= Beginning of Section =
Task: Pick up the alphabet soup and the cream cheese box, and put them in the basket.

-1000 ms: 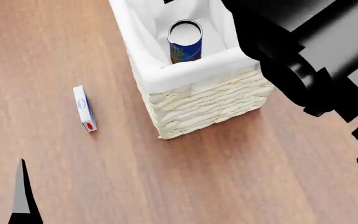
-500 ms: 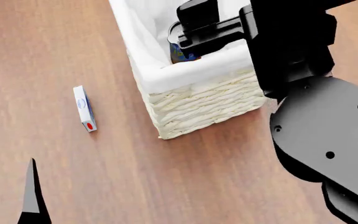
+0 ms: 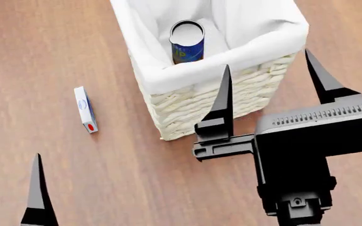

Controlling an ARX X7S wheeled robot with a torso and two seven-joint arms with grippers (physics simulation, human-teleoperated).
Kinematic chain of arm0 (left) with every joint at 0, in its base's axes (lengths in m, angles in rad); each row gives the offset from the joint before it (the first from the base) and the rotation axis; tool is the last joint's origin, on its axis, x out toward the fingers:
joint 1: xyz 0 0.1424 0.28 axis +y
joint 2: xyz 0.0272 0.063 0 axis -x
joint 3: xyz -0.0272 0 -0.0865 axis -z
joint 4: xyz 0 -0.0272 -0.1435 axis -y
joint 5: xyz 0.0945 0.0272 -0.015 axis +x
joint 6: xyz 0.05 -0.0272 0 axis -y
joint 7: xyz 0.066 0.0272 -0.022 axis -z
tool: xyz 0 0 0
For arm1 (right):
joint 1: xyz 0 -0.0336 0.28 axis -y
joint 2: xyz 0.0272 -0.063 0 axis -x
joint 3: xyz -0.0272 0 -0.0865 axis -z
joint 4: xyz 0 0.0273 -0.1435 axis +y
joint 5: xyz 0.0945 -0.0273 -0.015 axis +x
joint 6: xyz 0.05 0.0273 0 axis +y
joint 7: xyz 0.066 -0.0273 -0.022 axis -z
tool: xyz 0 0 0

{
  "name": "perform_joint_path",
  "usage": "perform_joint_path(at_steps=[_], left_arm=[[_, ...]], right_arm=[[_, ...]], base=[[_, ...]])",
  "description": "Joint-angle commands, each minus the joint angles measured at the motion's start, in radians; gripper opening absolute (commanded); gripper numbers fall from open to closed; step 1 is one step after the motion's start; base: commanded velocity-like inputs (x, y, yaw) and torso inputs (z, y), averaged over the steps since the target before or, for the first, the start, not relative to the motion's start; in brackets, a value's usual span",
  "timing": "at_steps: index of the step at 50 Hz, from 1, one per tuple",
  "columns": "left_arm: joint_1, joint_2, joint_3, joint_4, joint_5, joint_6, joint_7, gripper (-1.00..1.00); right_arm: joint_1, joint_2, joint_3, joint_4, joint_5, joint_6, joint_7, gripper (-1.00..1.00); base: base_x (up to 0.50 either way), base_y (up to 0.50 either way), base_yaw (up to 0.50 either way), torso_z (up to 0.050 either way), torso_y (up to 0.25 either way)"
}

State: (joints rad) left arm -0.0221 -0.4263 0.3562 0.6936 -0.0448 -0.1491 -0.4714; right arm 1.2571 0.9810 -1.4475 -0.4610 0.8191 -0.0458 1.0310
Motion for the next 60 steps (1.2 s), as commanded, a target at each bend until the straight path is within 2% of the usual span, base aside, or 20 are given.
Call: perform_joint_path(at_steps=[1,7,11,15,19,22,24,25,27,38,44,60], left_arm=[[-0.029,0.001,0.007,-0.010,-0.003,-0.003,0.010,1.00],[-0.038,0.005,0.004,-0.026,-0.021,0.007,0.015,1.00],[-0.056,0.014,0.001,-0.083,-0.085,0.019,0.047,1.00],[-0.128,0.016,0.007,-0.149,-0.141,-0.038,0.094,1.00],[-0.205,0.038,-0.015,-0.236,-0.218,-0.012,0.149,1.00],[-0.300,0.049,0.013,-0.348,-0.194,-0.051,0.178,1.00],[-0.319,0.070,-0.017,-0.384,-0.320,-0.047,0.244,1.00],[-0.355,0.070,-0.001,-0.418,-0.268,-0.067,0.222,1.00],[-0.374,0.083,-0.011,-0.450,-0.310,-0.062,0.250,1.00],[-0.566,0.168,-0.028,-0.835,-0.338,0.005,0.341,1.00],[-0.605,0.191,-0.051,-0.940,-0.369,0.030,0.370,1.00],[-0.718,0.258,-0.029,-1.262,-0.323,0.117,0.405,1.00]], right_arm=[[-0.111,0.003,-0.034,0.007,-0.075,-0.080,0.040,1.00],[-0.134,-0.005,-0.038,0.021,-0.091,-0.105,0.036,1.00],[-0.144,-0.012,-0.041,0.039,-0.092,-0.124,0.012,1.00],[-0.137,-0.008,-0.038,0.033,-0.086,-0.118,0.008,1.00],[-0.140,-0.008,-0.036,0.035,-0.085,-0.120,0.009,1.00],[-0.130,-0.006,-0.032,0.026,-0.073,-0.109,0.006,1.00],[-0.133,-0.007,-0.033,0.029,-0.077,-0.110,0.006,1.00],[-0.144,-0.011,-0.037,0.042,-0.086,-0.118,0.006,1.00],[-0.138,-0.009,-0.034,0.040,-0.079,-0.113,0.002,1.00],[-0.148,-0.019,-0.035,0.049,-0.081,-0.112,0.001,1.00],[-0.153,-0.019,-0.030,0.057,-0.069,-0.121,-0.003,1.00],[-0.173,-0.024,-0.026,0.075,-0.067,-0.139,-0.008,1.00]], base=[[0.00,0.00,0.00,0.000,0.000],[0.00,0.00,0.00,0.000,0.000],[0.00,0.00,0.00,0.000,0.000],[0.00,0.00,0.00,0.000,0.000],[0.00,0.00,0.00,0.000,0.000],[0.00,0.00,0.00,0.000,0.000],[0.00,0.00,0.00,0.000,0.000],[0.00,0.00,0.00,0.000,0.000],[0.00,0.00,0.00,0.000,0.000],[0.00,0.00,0.00,0.000,0.000],[0.00,0.00,0.00,0.000,0.000],[0.00,0.00,0.00,0.000,0.000]])
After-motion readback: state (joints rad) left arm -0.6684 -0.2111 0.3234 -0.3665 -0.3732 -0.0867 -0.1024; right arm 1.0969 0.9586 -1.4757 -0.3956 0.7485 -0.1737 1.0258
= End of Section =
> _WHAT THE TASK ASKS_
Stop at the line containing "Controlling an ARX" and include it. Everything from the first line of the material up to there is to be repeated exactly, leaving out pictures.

> _OUTPUT_
Task: Pick up the alphabet soup and the cream cheese box, and put them in the basket.

-1000 ms: 
-500 ms: 
+0 ms: 

Controlling an ARX X7S wheeled robot with a torso and two seven-joint arms with grippers (physics simulation, human-teleoperated).

The exercise asks for nothing more.